Find the line containing "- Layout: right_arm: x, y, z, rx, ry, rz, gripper" in the entries below. Restate it and each line after it, word for word, up to and including the line containing "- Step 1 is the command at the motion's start".
DATA EXTRACTS Block Start
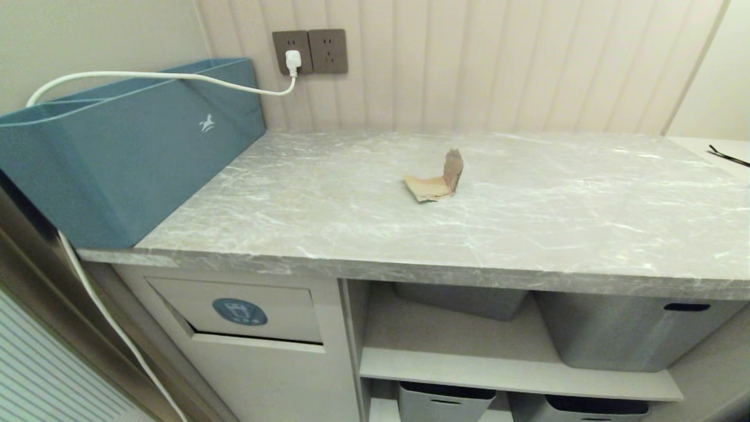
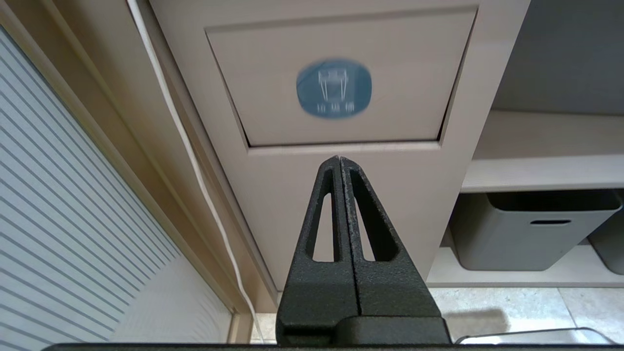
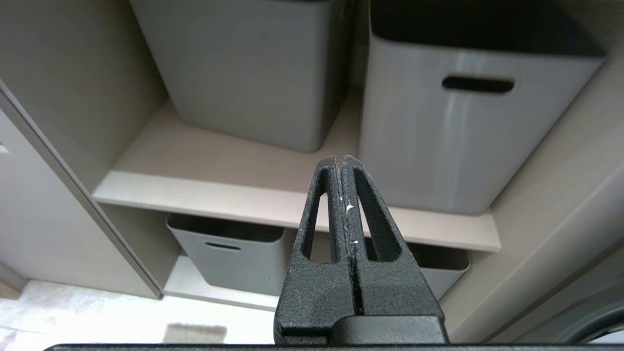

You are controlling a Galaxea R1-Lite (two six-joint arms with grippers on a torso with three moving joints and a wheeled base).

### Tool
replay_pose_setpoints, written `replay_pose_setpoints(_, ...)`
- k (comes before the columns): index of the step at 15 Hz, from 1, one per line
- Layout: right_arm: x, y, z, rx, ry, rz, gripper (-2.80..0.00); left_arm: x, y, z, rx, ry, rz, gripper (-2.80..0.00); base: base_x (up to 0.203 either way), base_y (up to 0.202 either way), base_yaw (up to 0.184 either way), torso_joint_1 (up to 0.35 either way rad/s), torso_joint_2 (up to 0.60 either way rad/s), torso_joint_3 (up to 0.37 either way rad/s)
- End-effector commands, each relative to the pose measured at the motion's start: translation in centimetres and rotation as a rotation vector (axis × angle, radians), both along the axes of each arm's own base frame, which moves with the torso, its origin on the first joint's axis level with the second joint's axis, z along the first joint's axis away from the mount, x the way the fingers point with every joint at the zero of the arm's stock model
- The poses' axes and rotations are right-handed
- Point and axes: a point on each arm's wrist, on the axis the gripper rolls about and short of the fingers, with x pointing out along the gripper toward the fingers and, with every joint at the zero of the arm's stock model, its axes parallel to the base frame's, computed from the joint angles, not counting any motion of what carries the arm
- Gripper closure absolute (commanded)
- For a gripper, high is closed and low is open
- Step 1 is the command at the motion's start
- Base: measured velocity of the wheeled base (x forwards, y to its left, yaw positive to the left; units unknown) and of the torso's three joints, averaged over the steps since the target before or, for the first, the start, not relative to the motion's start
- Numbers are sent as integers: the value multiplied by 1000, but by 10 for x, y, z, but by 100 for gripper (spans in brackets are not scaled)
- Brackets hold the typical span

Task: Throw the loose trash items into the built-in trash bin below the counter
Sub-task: Pick up the garbage

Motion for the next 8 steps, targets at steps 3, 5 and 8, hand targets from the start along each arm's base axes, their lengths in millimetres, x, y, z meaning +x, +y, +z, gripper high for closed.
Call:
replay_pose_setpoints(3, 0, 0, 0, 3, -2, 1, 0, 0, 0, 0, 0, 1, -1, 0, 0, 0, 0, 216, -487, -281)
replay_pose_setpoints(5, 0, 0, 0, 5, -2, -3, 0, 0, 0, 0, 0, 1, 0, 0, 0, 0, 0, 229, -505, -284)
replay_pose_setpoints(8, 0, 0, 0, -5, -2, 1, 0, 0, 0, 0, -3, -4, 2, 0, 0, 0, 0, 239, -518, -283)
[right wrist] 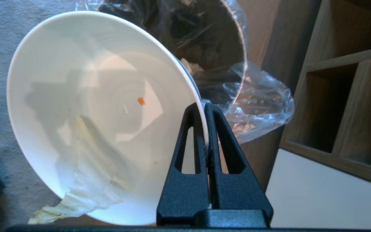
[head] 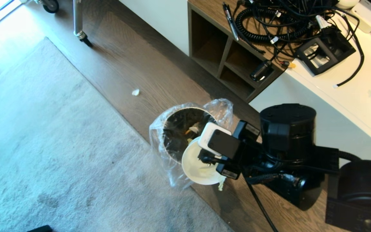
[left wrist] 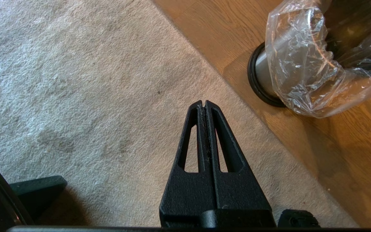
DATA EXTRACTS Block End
■ SOLUTION TO THIS EXERCISE:
- Layout: right_arm: x, y, z, rx, ry, rz, gripper (-2.80..0.00); left_arm: x, y, z, rx, ry, rz, gripper (-2.80..0.00); base: base_x (up to 0.203 either way), base_y (up to 0.202 either way), base_yaw (up to 0.184 either way), torso_joint_1 (up to 0.35 either way rad/s), torso_joint_2 (up to 0.60 either way rad/s), torso_joint_3 (up to 0.37 either way rad/s)
- End-effector commands, each relative to the pose measured at the motion's start: translation in centimetres and rotation as a rotation vector (axis × angle, radians), both along the axes of each arm's own base frame, which moves with the torso, its origin on the first joint's axis level with the second joint's axis, z along the first joint's axis away from the mount, x the way the fingers point with every joint at the zero of the arm's stock model
- The poses' axes and rotations are right-handed
- Point and axes: a point on each arm's wrist, on the axis the gripper rolls about and short of the fingers, with x pointing out along the gripper toward the fingers and, with every joint at the zero of the arm's stock model, its axes parallel to the base frame's, computed from the joint angles, not counting any motion of what carries the arm
- Gripper closure absolute (commanded)
- For a gripper, high is closed and low is open
- Step 1 is the command at the motion's start

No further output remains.